High Octane Intellectualism

Coming off an election where “elite” was an insult, “Joe the Plumber” was a hero, Obama was “too articulate” and Sarah Palin was sold as being capable of assuming the Presidency, I was despondent about how dumbed down America appeared to have become. Part of that comes from living in Florida, a southern swing state, where there’s tremendous gravitational pull for the worst of partisan politics, but it seemed to be more pervasive this cycle than in previous elections.

Then, last week, I travelled to Boston to take a 2-day course on “Technology Negotiation” put on by Harvard, MIT and Tufts. Spending 3 days in Cambridge was like a shot of adrenalin right to the brain, and I realized that there is intelligent life out there!

But not just intelligent, people with big brains thinking big thoughts. There are people who are smarter than Spock everywhere you look.

The program itself was excellent, with a top-notch faculty and about 70 attendees from all over the world. Lawrence E. Susskind, Dr. Hal Movius, and Joel Cutcher-Gershenfeld spent the full two days working with us, answering questions and inspiring the group. During lunch on Day 2, several of us began discussing the nature of technology. I brought up a concept that I love by Nicholas Negroponte, who describes the transformation that is occurring as the move from the production of atoms to the production of bits. From “stuff”, to information, content and software. The implications are profound.

As I mentioned Negroponte’s quote, Joel C-G chuckles and says that his brother runs the “MIT Center for Bits and Atoms’ Fab Lab” lab at MIT and starts to describe some of the things they’re working on. Some of the research that is going on reminded me of Ray Kurzweil’s concept of “the singularity”, so I said, “It sounds like the singularity is near”, which is also the title of Kurzweil’s book. Joel chuckled again, and said that he lived two doors down from Ray in Boston.

It was like being brought back to life.
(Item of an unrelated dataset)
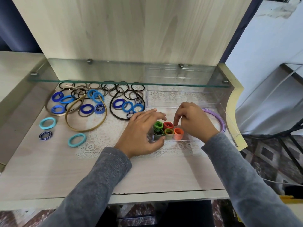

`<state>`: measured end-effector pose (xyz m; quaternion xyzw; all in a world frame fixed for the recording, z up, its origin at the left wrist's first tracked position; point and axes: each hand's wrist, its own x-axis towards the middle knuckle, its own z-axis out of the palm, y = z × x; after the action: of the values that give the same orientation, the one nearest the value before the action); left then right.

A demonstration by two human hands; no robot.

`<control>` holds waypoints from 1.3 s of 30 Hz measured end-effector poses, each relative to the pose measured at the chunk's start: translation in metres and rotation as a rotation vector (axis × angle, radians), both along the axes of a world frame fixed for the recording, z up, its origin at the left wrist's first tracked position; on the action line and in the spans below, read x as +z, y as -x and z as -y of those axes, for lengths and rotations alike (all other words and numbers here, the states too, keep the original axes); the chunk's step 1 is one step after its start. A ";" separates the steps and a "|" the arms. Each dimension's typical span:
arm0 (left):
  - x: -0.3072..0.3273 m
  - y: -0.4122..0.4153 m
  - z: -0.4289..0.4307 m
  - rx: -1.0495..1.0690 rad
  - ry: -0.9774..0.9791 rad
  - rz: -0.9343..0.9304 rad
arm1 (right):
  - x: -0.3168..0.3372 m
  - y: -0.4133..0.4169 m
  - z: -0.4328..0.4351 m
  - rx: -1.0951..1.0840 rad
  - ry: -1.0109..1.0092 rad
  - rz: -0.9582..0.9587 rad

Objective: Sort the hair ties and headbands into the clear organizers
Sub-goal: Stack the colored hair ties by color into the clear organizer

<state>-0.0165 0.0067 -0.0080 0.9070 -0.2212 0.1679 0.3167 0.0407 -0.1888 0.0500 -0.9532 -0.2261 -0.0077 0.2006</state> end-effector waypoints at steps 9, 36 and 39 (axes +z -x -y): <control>-0.001 -0.002 0.002 0.176 -0.103 0.031 | -0.003 -0.002 -0.003 0.025 -0.010 0.005; -0.009 -0.005 0.003 0.250 -0.178 0.061 | -0.006 0.011 -0.010 0.046 0.262 0.054; -0.009 -0.005 0.003 0.252 -0.176 0.061 | -0.005 0.012 -0.012 0.046 0.276 0.054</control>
<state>-0.0113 0.0039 -0.0169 0.9463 -0.1292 0.2136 0.2054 0.0290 -0.1773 0.0446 -0.9657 -0.2522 0.0022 0.0618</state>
I forgot how much I missed intellectual sustenance, and for 48 hours last week, I was able to refill the tank with the highest octane intellectualism that I’ve had the privilege of meeting in a long time.

That’s my .02!

Martin Suter

(martin.suter at iplicensing.net)

(PS – For anyone interested in learning more about the premise behind “The Singularity is Near”, TED.com has a 20 minute video of Kurzweil speaking about it. Watch it, and then go buy the book!)

A Nine Inch Nail in the Recording Industry’s Coffin

I find it fascinating that many market disruptions are not technological, but rather business models enabled by technology. What happens when there are no barriers to entry? What happens in a world with no friction? What happens when customers can interact directly with sellers?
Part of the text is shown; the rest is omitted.